§ Task brief
A line below contains "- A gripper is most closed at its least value", and a later one contains "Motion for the". Repeat both, with every line between them, exactly.

§ Given data

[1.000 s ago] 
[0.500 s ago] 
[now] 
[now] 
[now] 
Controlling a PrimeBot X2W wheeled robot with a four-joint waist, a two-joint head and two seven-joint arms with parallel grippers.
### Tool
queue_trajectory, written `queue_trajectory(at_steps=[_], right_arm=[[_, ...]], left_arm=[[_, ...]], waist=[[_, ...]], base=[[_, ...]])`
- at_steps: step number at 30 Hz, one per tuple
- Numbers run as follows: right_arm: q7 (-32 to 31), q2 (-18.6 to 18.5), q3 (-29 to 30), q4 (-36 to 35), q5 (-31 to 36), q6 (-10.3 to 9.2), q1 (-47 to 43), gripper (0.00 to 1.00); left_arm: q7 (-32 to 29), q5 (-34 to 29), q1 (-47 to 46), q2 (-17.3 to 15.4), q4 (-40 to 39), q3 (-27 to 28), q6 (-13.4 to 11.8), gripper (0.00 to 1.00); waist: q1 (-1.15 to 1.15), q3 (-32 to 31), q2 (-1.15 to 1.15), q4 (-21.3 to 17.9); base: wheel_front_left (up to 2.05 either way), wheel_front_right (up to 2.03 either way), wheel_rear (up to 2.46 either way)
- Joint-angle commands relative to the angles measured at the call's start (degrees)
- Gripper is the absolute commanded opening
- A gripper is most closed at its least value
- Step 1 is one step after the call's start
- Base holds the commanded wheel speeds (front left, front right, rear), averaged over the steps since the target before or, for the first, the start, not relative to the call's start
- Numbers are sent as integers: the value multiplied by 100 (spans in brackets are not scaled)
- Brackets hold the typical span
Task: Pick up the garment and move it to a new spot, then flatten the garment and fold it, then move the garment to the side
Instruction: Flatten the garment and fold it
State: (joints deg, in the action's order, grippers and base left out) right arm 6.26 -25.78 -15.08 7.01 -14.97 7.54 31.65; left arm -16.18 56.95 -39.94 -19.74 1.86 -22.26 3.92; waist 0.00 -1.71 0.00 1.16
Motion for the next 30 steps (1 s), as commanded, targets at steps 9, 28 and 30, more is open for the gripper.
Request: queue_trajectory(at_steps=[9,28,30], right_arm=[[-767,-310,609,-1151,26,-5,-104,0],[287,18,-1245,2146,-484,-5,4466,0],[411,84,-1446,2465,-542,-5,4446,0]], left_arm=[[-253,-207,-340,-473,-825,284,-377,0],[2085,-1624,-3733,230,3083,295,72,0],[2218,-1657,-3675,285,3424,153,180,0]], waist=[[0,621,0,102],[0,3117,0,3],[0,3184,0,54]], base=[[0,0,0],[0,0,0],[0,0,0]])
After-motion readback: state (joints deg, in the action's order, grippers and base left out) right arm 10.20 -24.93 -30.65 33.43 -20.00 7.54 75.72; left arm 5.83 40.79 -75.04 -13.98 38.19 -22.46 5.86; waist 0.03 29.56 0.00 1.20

§ Response
- A gripper is most closed at its least value
- Step 1 is one step after the call's start
- Base holds the commanded wheel speeds (front left, front right, rear), averaged over the steps since the target before or, for the first, the start, not relative to the call's start
- Numbers are sent as integers: the value multiplied by 100 (spans in brackets are not scaled)
- Brackets hold the typical span
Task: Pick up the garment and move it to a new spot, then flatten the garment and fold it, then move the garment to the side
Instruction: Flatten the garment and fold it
State: (joints deg, in the action's order, grippers and base left out) right arm 6.26 -25.78 -15.08 7.01 -14.97 7.54 31.65; left arm -16.18 56.95 -39.94 -19.74 1.86 -22.26 3.92; waist 0.00 -1.71 0.00 1.16
Motion for the next 30 steps (1 s), as commanded, targets at steps 9, 28 and 30, more is open for the gripper.

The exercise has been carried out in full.